Nobody is happy about any of this. Both sides are frustrated. Conceptually, the answer is easy: just make the Mode 1 side faster and more responsive! OK, but how? By hiring a lot more IT staff? That’s not happening. By buying double and triple the amount of storage and server hardware? That’s not happening either. And even if it did, there are too many manual procedures clogging up the works. Procedures don’t get twice as fast because you add twice as much hardware.  

Fortunately, the past few years have seen the advent of copy data management (CDM). The original focus of CDM was copy reduction. Copy sprawl was eating up resources and costing money, so CDM went to battle against wasteful space consumption. That’s still a legitimate problem, but it’s far less important than the problem of how to achieve development speed and agility. Extra copies might cost an organization some budget, but if the organization is not agile enough to compete it could eventually lead to turning the lights out permanently.

When it comes to developers and databases, CDM is about delivering copies of data to the people who need them; delivering copies quickly (within minutes); and delivering copies securely (with tight access controls).

Different vendors have different approaches to solving the problem, and it’s worth exploring multiple vendors to see which way best fits your needs. But ultimately what matters are results, whether you are on the IT side of the house or the development side.  When reviewing CDM solutions, look for one that will deliver the following capabilities.

Fast access to data copies. This is Job One, and the primary reason to consider CDM for development use cases. Copy delivery should only take minutes, whether using the latest copy of data (closest to current state) or a copy from days or even weeks earlier (may be required for troubleshooting). Most solutions will offer copy mounting ability, i.e., presenting a copy of a database to a server. But also consider copy manipulation, such as the ability to change the database name on the fly. The goal is to eliminate as many manual steps as possible.
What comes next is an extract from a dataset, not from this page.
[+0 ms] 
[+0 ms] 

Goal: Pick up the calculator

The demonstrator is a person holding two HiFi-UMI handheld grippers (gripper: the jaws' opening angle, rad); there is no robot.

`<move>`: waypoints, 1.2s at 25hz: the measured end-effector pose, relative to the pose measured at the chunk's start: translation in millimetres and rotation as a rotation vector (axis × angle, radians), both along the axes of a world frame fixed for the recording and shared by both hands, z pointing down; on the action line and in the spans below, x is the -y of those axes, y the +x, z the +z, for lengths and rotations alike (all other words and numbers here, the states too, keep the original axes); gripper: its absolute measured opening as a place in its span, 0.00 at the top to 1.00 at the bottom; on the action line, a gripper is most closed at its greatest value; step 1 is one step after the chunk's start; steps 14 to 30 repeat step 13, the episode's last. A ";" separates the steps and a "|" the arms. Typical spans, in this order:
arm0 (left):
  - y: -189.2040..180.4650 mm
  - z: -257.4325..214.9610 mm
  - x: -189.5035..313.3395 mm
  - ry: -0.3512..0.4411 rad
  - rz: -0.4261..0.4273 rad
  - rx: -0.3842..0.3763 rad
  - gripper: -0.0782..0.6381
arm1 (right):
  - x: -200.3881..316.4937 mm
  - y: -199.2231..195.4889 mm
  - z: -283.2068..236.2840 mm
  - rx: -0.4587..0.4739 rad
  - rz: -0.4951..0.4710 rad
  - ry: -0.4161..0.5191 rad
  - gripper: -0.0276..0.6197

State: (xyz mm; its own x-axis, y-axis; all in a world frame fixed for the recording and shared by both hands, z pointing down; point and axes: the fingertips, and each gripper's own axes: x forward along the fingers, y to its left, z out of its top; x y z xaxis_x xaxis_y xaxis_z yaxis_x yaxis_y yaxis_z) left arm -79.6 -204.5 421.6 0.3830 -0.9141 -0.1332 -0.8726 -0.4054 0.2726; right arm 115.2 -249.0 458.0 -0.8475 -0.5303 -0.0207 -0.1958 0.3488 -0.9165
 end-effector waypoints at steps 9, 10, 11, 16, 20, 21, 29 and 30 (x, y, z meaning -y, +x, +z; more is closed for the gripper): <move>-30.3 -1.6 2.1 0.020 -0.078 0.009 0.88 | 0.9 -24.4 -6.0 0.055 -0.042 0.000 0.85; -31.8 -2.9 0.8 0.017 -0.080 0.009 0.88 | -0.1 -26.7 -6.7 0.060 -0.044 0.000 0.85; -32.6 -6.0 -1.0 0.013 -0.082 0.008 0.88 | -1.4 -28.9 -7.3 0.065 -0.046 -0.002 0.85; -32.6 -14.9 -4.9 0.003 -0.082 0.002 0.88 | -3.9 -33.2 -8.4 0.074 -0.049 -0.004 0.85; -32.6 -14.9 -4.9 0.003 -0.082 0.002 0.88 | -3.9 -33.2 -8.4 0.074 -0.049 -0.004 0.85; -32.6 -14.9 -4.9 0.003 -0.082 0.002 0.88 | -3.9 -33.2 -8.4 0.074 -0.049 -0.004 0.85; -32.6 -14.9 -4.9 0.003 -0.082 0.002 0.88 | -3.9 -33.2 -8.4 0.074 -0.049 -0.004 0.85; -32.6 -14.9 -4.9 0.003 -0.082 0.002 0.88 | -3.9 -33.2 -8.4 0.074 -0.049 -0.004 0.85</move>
Data security. Naturally, a good CDM solution will protect data even as it provides access to it. Making a copy accessible isn’t any good if everyone can see it. Look for solutions that offer proper access controls, preferably leveraging already existing access methods such as Active Directory or LDAP.

Full system delivery. Mapping to a data copy can save a great deal of time compared to traditional restore-from-a-backup approaches, but it can still leave many manual steps. Look for a CDM solution that can bring up an entire working environment: compute, networking and data, with the ability to manipulate all of these are required (e.g., to bring up systems on a different IP network).

User self-service. While this is not a core requirement, a self-service option can really help ease the tension between IT and dev. With a self-service model, developers and testers can access data copies whenever they need them, based on their work needs, without having to go through IT, submit a ticket, wait for approvals, or any of the processes that slow things down. On the IT side, a self-service capability needs to have enforceable guard rails so that development can overstep their bounds, such as asking for 50 copies instead of five, which could hurt system performance.

Data masking capabilities. A good CDM solution will not just deliver data; it will deliver data that has already been through your required data masking protocols. In fact, being able to access data quickly might not be any help at all if that data can’t comply with required security protections.  

RESTful APIs. Automation is the order of the day, and a CDM solution should provide API-based access to functionality. This way, developers and testers can include copy data delivery as part of dev and test automation workflows. For example, a suite of application tests can call to the CDM solution via APIs and have copies of fresh data mounted to the test servers prior to commencing with the test suite.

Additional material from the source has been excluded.